Samuel Mathis, MD, in his final year as a family medicine resident at Memorial Hermann Southwest Hospital in Houston, expressed a minority opinion.
“Research has shown that someone who has been awake for 24 hours resembles a person who has been drinking,” he said, referring to studies that show significantly sleep-deprived subjects have motor-skills performances similar to those with a blood-alcohol content of at least 0.05 percent. “Why would we put first-years in that situation? We should protect them and let them learn what they have to learn.”
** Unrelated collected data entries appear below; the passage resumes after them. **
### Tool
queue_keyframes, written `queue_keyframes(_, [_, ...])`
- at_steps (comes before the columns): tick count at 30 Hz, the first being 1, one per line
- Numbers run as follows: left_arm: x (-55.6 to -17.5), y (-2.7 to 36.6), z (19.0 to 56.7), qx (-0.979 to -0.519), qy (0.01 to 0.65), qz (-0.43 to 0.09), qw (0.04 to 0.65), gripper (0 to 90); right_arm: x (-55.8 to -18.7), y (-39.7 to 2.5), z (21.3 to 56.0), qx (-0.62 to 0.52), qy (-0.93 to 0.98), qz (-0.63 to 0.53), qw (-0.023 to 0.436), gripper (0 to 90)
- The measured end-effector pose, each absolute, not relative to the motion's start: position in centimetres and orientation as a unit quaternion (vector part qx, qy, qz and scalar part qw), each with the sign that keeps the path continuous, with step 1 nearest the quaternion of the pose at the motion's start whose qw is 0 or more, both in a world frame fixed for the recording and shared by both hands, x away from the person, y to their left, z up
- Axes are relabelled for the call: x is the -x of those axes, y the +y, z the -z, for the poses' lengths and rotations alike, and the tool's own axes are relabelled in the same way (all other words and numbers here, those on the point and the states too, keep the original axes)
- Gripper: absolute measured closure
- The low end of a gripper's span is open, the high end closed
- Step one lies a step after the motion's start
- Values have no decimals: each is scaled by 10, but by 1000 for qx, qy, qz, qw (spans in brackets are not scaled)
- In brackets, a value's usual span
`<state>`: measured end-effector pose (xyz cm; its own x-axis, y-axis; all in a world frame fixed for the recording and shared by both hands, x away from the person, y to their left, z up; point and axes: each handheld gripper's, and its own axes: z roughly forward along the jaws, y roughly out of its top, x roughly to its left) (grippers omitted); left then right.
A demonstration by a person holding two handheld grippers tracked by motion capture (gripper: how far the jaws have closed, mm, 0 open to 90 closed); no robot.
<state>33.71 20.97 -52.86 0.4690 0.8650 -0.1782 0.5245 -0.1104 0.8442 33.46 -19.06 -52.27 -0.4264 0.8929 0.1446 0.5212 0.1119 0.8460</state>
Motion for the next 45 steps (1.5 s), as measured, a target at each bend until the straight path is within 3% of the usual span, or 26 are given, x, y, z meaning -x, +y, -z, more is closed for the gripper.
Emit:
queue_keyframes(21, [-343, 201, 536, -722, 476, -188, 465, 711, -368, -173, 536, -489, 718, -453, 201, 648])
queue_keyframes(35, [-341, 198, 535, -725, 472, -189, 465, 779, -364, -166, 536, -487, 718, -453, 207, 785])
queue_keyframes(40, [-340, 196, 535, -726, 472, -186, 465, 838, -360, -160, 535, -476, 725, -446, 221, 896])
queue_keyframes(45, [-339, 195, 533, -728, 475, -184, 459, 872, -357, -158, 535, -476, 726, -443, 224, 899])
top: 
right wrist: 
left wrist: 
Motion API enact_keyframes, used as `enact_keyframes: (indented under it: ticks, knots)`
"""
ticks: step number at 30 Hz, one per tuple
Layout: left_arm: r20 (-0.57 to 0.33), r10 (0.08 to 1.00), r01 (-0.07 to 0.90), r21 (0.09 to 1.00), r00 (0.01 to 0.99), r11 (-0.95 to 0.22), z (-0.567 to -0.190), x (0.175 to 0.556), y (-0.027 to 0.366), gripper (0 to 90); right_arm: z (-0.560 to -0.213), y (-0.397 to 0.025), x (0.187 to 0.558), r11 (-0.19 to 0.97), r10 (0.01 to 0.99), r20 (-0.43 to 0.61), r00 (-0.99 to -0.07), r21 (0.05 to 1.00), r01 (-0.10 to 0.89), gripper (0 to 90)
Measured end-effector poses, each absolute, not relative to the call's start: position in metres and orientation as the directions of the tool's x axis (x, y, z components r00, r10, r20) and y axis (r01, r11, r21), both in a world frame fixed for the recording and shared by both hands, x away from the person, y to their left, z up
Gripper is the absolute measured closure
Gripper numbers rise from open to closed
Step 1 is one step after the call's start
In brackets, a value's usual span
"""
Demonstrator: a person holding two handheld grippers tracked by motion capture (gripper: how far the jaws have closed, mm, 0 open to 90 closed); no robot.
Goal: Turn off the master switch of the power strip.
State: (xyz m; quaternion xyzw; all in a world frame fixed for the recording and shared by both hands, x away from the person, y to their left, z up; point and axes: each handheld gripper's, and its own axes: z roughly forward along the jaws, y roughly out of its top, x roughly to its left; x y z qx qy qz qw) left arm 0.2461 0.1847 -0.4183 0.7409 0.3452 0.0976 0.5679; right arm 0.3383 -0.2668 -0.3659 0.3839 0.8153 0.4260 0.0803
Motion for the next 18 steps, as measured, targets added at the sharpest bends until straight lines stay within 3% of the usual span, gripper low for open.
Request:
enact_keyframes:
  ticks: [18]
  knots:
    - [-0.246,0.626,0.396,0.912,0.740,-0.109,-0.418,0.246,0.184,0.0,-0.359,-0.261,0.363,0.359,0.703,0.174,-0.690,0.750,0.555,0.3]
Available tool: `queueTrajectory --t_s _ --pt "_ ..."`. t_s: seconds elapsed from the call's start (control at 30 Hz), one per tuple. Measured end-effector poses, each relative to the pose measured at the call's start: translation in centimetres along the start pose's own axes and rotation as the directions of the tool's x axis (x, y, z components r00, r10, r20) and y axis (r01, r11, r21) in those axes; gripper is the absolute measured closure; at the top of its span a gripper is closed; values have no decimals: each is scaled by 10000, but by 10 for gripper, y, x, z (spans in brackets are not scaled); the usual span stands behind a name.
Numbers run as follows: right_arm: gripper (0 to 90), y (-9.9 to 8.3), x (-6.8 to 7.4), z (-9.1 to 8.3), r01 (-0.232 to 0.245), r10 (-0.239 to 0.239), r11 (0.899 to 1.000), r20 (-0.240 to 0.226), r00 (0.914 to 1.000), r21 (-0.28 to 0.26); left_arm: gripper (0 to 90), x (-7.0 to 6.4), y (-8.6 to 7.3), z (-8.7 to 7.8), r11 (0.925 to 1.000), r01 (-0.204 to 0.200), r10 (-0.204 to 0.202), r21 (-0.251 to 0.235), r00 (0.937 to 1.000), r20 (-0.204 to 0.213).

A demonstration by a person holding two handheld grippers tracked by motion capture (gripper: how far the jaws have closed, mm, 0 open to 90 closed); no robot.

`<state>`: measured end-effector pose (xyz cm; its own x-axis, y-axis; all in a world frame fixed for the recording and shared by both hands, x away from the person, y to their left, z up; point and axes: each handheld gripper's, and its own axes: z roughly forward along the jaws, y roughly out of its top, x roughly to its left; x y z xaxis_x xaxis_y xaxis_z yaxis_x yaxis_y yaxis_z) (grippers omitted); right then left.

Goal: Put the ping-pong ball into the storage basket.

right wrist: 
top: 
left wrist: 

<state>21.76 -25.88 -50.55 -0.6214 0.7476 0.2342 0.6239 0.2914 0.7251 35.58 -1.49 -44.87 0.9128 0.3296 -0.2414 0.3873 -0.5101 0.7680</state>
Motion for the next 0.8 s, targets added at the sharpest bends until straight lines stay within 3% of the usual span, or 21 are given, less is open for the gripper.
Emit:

Dr. Mathis did acknowledge, however, that the ACGME change in requirements was here to stay so it was imperative that first-year residents learn how to cope with 24-hour shifts as effectively as possible. He, Drs. Warchol and Leikin, and Bradley Burmeister, MD, a third-year emergency medicine resident at the Medical College of Wisconsin Affiliated Hospitals, offered the following suggestions:
Take it easy the day before your upcoming 24-hour shift. “Make sure that you get a good night’s rest the night before so that you can be at the top of your game,” said Dr. Mathis. Engage in activities that allow you to shift gears but do not tax you, said Dr. Burmeister, who likes to bicycle on his days off and grow vegetables in a community garden. “Be in the fresh air. Go to Target. Go to dinner with friends. Run errands. Clean your house. Spend time with your kids,” said Dr. Warchol. “I work out with weight lifting,” said Dr. Leikin. “It’s my way of relaxing and turning my brain off.”
During your 24-hour shift, take care of yourself. “Drink lots of water, especially if you’re using caffeine,” said Dr. Burmeister. “Carry healthful snacks. Be aware of when you’re tired so that you can continue to make good decisions for your patients. If you travel a distance after your shift, consider a short nap at the hospital or in your car before driving.” Dr. Mathis added that exercise could prove restorative during longer shifts. “Take the stairs rather than the elevator,” he recommended. “I was lucky. I had a gym at my hospital so I could do 20 minutes on a treadmill.”
Use your 24-hour shifts to build professional relationships. “The importance of building professional relationships cannot be overstated,” said Dr. Leikin. “You become close to your colleagues. These are the people you will be working with for three years. The teamwork and camaraderie are extremely important. So is interpersonal communication. Many of the nurses and techs have tons of experience, and they can help first-year residents dramatically. Talk to them. Ask them what they think.”
The AMA has policy, adopted in 2014, that supports a limit of 80 total weekly duty hours for residents, with no scheduled on-call assignments exceeding 24 hours.